Tikolo further enhanced his reputation as Kenya's premier batsman with 147 against Bangladesh in the 1997 ICC Trophy final. The innings gave them official ODI status and booked Kenya's place in England for the 1999 Cricket World Cup. It was another successful World Cup for Tikolo as he made a pair of 50s against India and England.

In 2002 Tikolo was named the new Kenyan captain and led from the front in the 2002 ICC Champions Trophy with innings of 93 and 69.

Tikolo led the Kenyan national side during their run to the semi-finals of the 2003 Cricket World Cup. This was a huge feat for a country that had not even been granted Test status, which is still rated as the best performance by Kenya in the international arena.

After a poor 2004 ICC Champions Trophy, Tikolo quit as captain and instead led a players' strike in protest against internal politics. The strike forced a new regime and he returned as captain.

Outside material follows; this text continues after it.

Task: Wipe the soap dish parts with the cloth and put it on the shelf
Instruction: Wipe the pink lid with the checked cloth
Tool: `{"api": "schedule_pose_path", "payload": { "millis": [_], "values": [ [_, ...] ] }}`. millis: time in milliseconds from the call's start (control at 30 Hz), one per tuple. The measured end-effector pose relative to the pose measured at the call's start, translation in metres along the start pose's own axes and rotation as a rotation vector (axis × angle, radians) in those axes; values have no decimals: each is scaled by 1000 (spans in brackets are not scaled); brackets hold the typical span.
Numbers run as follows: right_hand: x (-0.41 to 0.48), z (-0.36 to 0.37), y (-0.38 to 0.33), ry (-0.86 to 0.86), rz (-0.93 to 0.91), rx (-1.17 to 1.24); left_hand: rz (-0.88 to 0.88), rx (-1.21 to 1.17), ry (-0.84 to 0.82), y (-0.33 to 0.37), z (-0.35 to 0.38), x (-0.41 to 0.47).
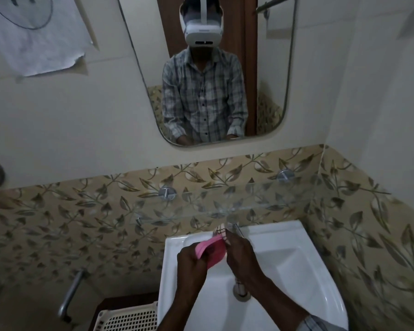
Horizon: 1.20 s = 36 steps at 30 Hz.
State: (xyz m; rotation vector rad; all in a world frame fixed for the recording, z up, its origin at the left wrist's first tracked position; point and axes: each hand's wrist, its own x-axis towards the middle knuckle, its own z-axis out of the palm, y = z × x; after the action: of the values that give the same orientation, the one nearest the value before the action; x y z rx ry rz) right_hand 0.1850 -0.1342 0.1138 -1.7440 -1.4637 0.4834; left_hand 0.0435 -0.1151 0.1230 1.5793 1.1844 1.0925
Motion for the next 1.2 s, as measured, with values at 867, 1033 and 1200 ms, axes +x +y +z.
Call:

In 2007 he became the first player from a non Test playing country to appear in 100 ODI games and score 2,500 ODI runs.

His last appearance as captain was the 2009 ICC World Cup Qualifier, where Kenya secured place for the 2011 Cricket World Cup.

In August 2010, months after walking out on the team and indicating he would not play international cricket again, Tikolo announced his availability for the 2011 World Cup. He announced his retirement after the World Cup but returned aged 42 when he was recalled for 2013 ICC World Twenty20 Qualifier in UAE.

Tikolo has also represented an Africa XI against an Asia XI. Tikolo's dominance of Kenyan cricket, is well highlighted that as of January 2007 he possessed six of the nine highest scores by a Kenyan batsman in ODI cricket. Tikolo has made three ODI centuries; 106* against Bangladesh, 111 against Bermuda and 102 against Zimbabwe. He has been dismissed in the 90s on three occasions.

== Coaching career ==

In July 2012 it was announced that Tikolo had been appointed the batting coach of the Ugandan national team but in May 2013, he was coach of Kenya national under-19 cricket team and his first assignment was at the ICC under-19 World Cup Africa qualifiers. During that tenure, Uganda won the T20 African Premier League and qualified for the World Cricket League Division II.

He was named interim coach of Kenya national cricket team when he replaced Robin Brown as head coach after Kenya's failure to qualify for the 2014 ICC World Twenty20.

In May 2016, Tikolo was appointed as head coach of the Uganda national cricket team ahead of the 2017 World Cricket League Division Three. He departed as coach in 2019. In February 2020, Tikolo was named as the new head coach for the Tanzania national cricket team on a 3-year deal.

In October 2022, Tikolo was unveiled as the new head coach and high performance manager of the Nigeria national cricket team. His initial contract will run for 2 years.